本間庄蔵は、文政三年(西歴一八二〇年)八月六日出生したものであるから、昭和三八年七月一日現在において生存しているものとすれば満一四二歳の高齢に達しているものであるところ、東京府北豊島郡上練馬村大字上練馬○○○番地から他へ転籍したことによる同人の除籍簿が昭和三三年二月二二日づけ東京法務局長の許可に基き東京都練馬区長によりすでに廃棄処分されているため、現在、本間庄蔵の戸籍関係を追及することが極めて困難である。そして庄蔵の身分関係は別紙身分関係図記載のとおりであるところ、同人の親族或いは姻族にあたる、申立人、本間太郎、本間吉蔵、山口さく、大橋宇門、大橋正雄および本間よねは、いずれも、庄蔵、同人の妻かつ(文政一二年四月一五日生)および同人の娘すま(安政五年五月一四日生)については何らの消息を有していない。

以上の事実が認められる。

そして、上記認定の事実に、昭和三〇年度国勢調査の結果による、当時生存男子の最高年齢は満一一一歳であるという事実(この事実は当裁判所書記官森千恵子の電話聴取書により認められる。)を併せ考えると、本間庄蔵は、昭和三八年七月一日現在において、生存している可能性が全くないもの、すなわち死亡しているものと考えるのが相当である。もつとも、死亡の時期は不明であるが、墳墓の承継者指定を求める本件に関する限り、死亡の時期の確定は必要でない。

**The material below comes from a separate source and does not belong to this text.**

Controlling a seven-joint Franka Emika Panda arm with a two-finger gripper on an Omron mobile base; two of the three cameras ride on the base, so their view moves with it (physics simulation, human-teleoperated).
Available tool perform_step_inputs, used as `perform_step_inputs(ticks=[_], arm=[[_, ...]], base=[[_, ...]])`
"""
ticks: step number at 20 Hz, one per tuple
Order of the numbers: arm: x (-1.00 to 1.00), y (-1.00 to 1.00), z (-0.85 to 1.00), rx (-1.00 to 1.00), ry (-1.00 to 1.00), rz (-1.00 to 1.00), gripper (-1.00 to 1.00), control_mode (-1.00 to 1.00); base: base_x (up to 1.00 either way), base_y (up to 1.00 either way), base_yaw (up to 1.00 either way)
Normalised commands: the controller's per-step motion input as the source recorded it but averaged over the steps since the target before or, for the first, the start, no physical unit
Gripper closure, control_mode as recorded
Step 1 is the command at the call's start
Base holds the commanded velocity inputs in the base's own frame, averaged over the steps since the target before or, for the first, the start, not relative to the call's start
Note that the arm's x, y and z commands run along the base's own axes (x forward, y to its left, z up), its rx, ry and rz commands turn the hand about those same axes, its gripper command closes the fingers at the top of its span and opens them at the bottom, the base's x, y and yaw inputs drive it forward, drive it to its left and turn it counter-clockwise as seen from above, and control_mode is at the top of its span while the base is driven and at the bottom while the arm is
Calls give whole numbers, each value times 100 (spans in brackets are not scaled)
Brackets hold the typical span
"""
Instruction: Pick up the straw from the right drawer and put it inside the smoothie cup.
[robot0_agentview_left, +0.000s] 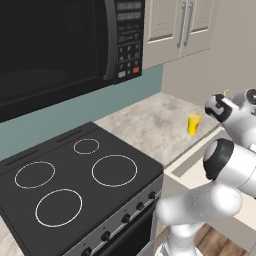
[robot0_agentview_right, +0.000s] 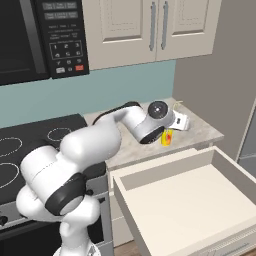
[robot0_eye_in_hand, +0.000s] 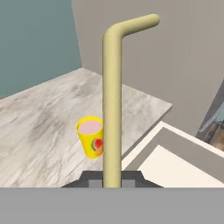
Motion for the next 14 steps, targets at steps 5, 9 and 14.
perform_step_inputs(ticks=[5,9,14], arm=[[21,-9,18,14,0,19,100,-100],[10,0,0,0,0,18,100,-100],[3,0,-5,0,0,13,100,-100]], base=[[0,0,0],[0,0,0],[0,0,0]])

そこで、次に本件墓地の承継者として誰が適当であるかについて考える。

本件墓地の所在する東京都練馬区において、祖先の祭祀を主宰すべき者についての慣習は明らかでない。

当裁判所調査官遠藤富士子の調査報告書、申立人、本間太郎、本間吉蔵、山口さくに対する各審問の結果によれば次の事実が認められる。

本間庄蔵らの身分関係は前記認定のとおりであるところ、本件墓地には、申立人の祖父本間八郎らが埋葬され、いわゆる「本間家の墓」として代々続いてきたものであるが、大正七年三月一〇日本間邦蔵(申立人らの父で八郎の子)が死亡した時は、場所的関係から当時新宿区角筈にあつた長楽寺に埋葬された。

そして、申立人は、昭和二六年以来本件墓地へ墓参し、事実上本件墓地の管理をしており、同人以外に本件墓地へ墓参する者としては、本間太郎位で庄蔵の子孫らは管理又は墓参することはない。

なお、本間太郎は前記長楽寺にある墳墓を承継しており、本件墓地を申立人において承継することに同意している。

以上の事実から考えれば、本件墓地は申立人において承継するのが最も適当である。

よつて、主文のとおり審判する。